Кругом кипит портовая жизнь. To и дело подходят тяжело нагруженные баржи. Несколько арабов и негров, в живописных лохмотьях, бегают и суетятся, снося вещи на берег. Иной ящик величиной аршина четыре в кубе и весом до шестнадцати пудов. Несколько человек его едва приподнимают. И вот его взваливают на спину несчастному носильщику, на грязную рогожную подстилку, он закидывает его поперек веревкой, обматывает веревку около лба, где у него тоже грязная подушечка, и тащит, согнувши сухие волосатые ноги, эту тяжесть один. Да еще посмеивается.
Арабы на спорную и веселую работу конвоя смотрят с удивлением.
— «Москов аскер — хорош!» говорят они и смеются, скаля свои белые зубы.
Итальянский консул с опасением осведомляется каждый день у г. Пчельникова о казаках.
— «Что они делают?»
— «Сегодня и вчера работали в таможне. Чинили ящики, перекладывали грузы».

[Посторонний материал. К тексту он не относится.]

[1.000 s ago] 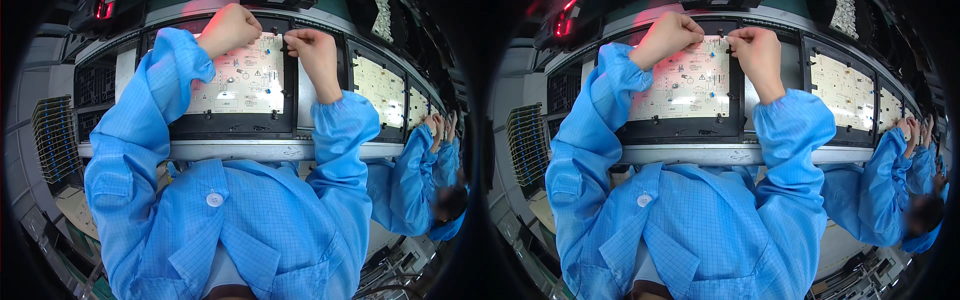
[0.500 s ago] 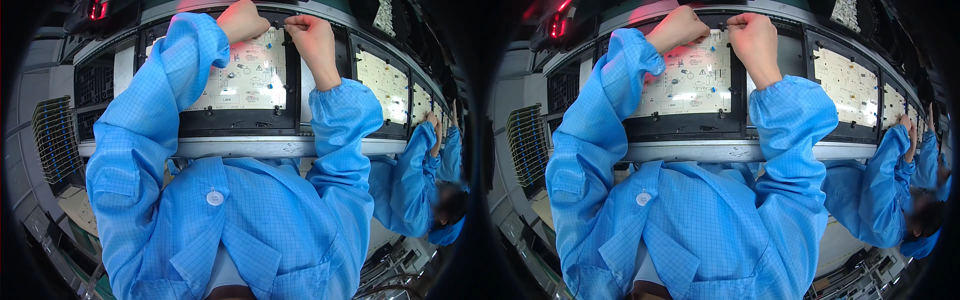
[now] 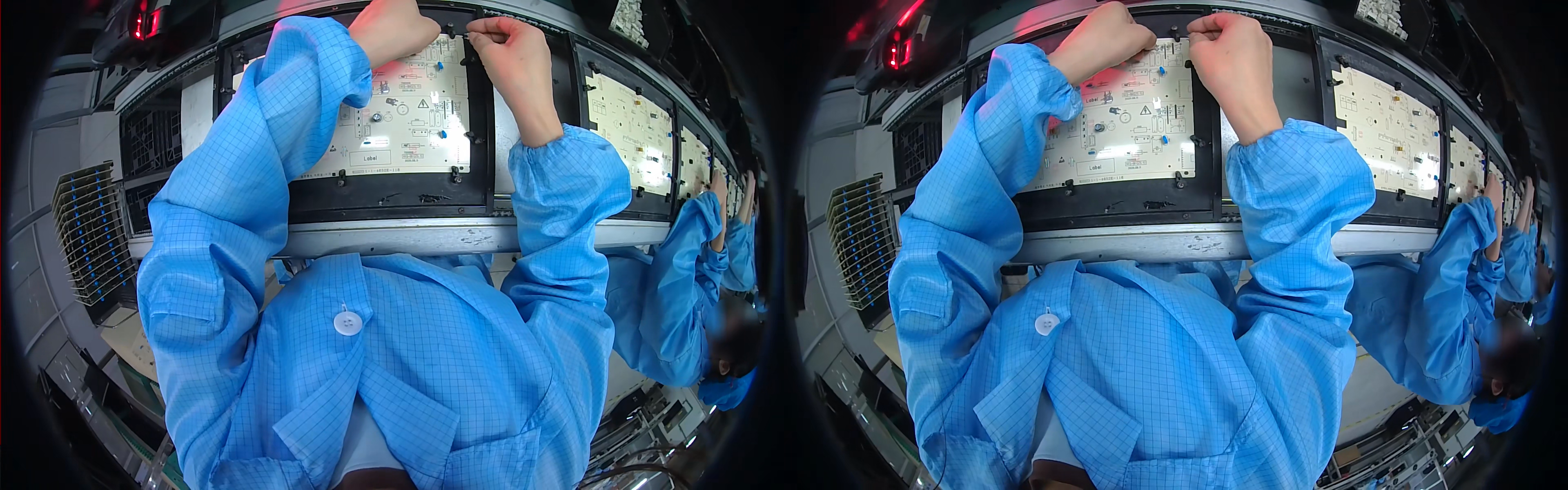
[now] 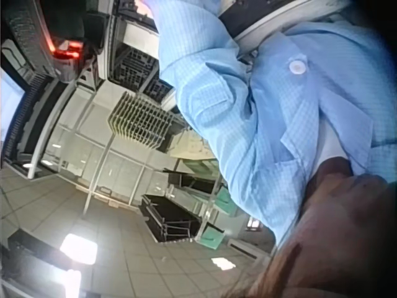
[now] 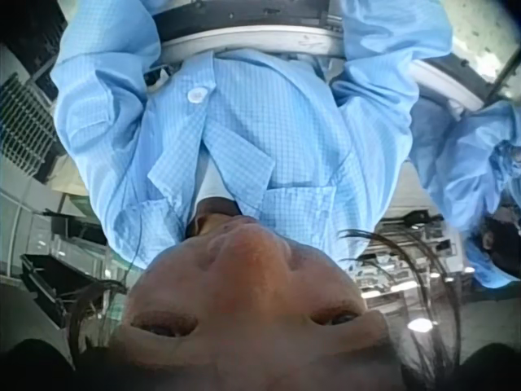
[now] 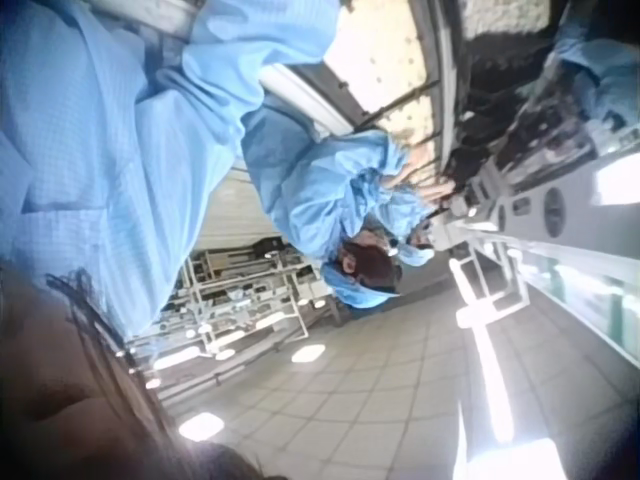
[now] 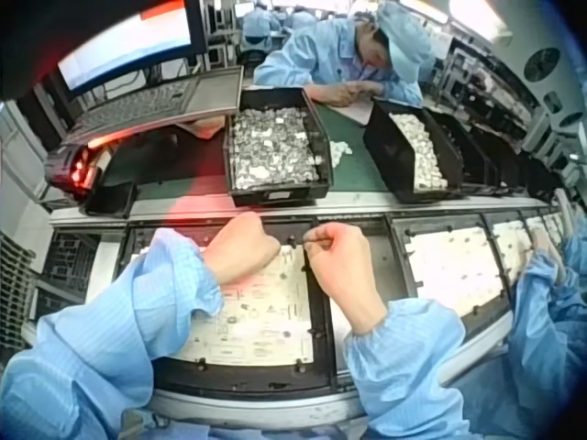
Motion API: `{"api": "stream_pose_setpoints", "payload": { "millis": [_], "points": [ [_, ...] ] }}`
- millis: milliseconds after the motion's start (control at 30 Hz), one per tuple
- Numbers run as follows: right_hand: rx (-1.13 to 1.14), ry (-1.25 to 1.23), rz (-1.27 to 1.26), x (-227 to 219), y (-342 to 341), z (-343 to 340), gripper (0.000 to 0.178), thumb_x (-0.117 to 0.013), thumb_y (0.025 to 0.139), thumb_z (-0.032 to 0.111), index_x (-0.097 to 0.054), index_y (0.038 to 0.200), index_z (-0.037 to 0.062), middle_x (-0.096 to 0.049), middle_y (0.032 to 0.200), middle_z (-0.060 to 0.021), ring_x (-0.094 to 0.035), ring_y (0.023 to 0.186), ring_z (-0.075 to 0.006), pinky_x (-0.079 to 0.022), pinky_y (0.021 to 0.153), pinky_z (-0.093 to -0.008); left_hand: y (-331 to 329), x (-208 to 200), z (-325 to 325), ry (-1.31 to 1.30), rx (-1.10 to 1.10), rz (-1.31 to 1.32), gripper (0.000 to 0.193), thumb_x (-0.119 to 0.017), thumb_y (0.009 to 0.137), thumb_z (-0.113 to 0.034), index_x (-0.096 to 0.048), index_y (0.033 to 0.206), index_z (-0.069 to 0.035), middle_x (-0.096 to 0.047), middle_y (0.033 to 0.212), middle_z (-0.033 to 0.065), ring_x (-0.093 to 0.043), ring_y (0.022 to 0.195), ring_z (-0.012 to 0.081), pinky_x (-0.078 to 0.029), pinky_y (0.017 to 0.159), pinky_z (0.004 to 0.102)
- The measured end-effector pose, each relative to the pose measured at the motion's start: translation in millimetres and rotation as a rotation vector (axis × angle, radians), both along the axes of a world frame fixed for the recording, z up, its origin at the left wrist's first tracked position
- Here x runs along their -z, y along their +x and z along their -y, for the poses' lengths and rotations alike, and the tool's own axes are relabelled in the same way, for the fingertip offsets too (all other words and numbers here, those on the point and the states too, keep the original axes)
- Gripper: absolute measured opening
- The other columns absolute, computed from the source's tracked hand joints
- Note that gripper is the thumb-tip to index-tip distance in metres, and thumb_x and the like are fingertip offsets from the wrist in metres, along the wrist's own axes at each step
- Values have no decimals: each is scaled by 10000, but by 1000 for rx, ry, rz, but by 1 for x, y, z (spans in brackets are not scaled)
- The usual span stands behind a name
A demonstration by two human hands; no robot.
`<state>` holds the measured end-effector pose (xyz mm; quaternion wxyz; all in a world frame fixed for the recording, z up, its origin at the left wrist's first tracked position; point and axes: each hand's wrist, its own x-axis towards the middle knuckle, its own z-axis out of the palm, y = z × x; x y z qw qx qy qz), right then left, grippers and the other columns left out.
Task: The worker is assembling and inspecting printed circuit boards by placing electronic components onto the boards at an assembly line station.
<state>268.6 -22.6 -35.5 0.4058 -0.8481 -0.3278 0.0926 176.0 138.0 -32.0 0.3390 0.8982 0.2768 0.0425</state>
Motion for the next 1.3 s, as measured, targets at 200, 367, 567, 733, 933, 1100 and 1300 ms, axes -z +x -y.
{"api": "stream_pose_setpoints", "payload": {
  "millis": [200, 367, 567, 733, 933, 1100, 1300],
  "points": [
    [30, 4, -48, -14, -6, -14, 210, -655, 729, 11, -596, 928, -24, -657, 720, -194, -682, 730, -313, -516, 673, -389, -20, -25, 29, 31, 119, 432, 354, -601, 745, -196, -667, 854, 135, -641, 802, 359, -683, 841, 461, -525, 768, 483],
    [42, -54, 74, -8, 8, -21, 239, -644, 714, 43, -535, 922, -4, -657, 774, -247, -666, 808, -414, -515, 730, -444, 7, -4, 12, -84, 15, 123, 356, -606, 747, -211, -676, 838, 126, -639, 808, 363, -677, 848, 469, -528, 776, 487],
    [35, -158, 197, -4, 13, -28, 285, -660, 706, 84, -550, 952, -5, -662, 858, -288, -648, 898, -463, -506, 804, -493, 9, 6, 4, -59, 16, 84, 381, -611, 747, -224, -674, 842, 140, -631, 812, 377, -672, 858, 479, -530, 783, 494],
    [56, -249, 213, -20, -4, -32, 309, -677, 704, 87, -567, 977, -8, -662, 885, -300, -644, 937, -463, -504, 836, -495, 2, -5, 17, -37, 24, 62, 364, -621, 747, -222, -682, 861, 119, -642, 829, 364, -675, 865, 470, -530, 773, 492],
    [24, -212, 260, -9, -2, -35, 267, -661, 726, 57, -570, 970, -4, -664, 884, -287, -643, 951, -451, -501, 834, -498, 3, 1, 5, -155, 152, 142, 300, -653, 767, -238, -708, 922, 12, -677, 860, 300, -685, 865, 432, -520, 749, 474],
    [22, -191, 264, -8, -1, -29, 217, -643, 744, 14, -584, 952, 6, -675, 890, -259, -643, 928, -453, -495, 823, -505, 8, -3, 8, -78, 336, 232, 275, -656, 811, -267, -715, 949, -37, -687, 870, 267, -684, 856, 420, -515, 733, 464],
    [-129, -160, 340, -10, -18, 0, 135, -699, 832, 80, -701, 948, 12, -728, 808, -117, -708, 757, -198, -539, 697, -308, -35, -26, -5, -7, 233, -27, 289, -636, 793, -209, -697, 883, 58, -663, 866, 323, -687, 836, 432, -529, 730, 469]
  ]
}}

— «И Царские подарки трогали?» с ужасом спрашивает консул.
— «Да».
— «И вы это сами видели?!»
— «Ну да».
— «При вас это было?»
— «Да, при мне».
Консул волнуется и кипятится.
— «Ну вот, сейчас видно, что вы молодой человек, неопытный, да разве можно это позволить — растащат!..»
За столом за табль-д'отом я сижу против итальянского консула: он сердито ест, чавкая толстыми губами. «Бедный, бедный!» думаю я…
1-го ноября, суббота. Ночью лил проливной дождь, и утром еще немного моросит. Это в Порт-Саиде редкость. После утренних занятий водил людей на прогулку по берегу моря. Собирали раковины, смотрели крабов. Назад вдали от города по берегу моря прошли с песнями. Вечером офицеры и врачи, не уехавшие в Каир, собирались в цирк. По темным улицам пробивались к палатке, собранной из грубого холста. Народа не видно, музыки не слышно. Француз, содержатель цирка, об — явил, что сегодня по случаю холода представления в цирке нет. Холода! — когда мне без пальто в одном сюртуке было слишком тепло.
— «Что же у вас есть интересного?» спросили мы у содержателя цирка.
— «О! есть вещи, достойные внимания: слон, два русских, осел, обезьяна, японец».
— «Что же они делают у вас, эти русские?»
— «О, они умеют прыгать, кувыркаться — они очень интересны».
И так, на завтра нам предстояло удовольствие увидеть двух русских, которые умеют прыгать, кувыркаться наряду с слоном и ослами. Приятная перспектива для русского!
Возвращаясь из цирка в отель, мы услышали в маленькой гостинице чудную игру на скрипке с аккомпанементом арфы. Заглянули в окно. Небольшая передняя отеля установлена столиками, два english bоу`я валяются на соломенных кушетках, куря папиросы и заигрывая с белокурой miss, сейчас с картинки на конфетной коробке. В самом углу скромно приютились два мальчика итальянца. Старший, лет 14-ти, играл на скрипке, младший, лет семи, бледный и худой, очевидно, больной, аккомпанировал, полулежа в кресле, на арфе. Соблазн послушать европейскую музыку в Порт-Саиде в чудную лунную ночь, в заснувшем городке, играющем роль всесветной почтовой станции, был слишком велик — мы зашли.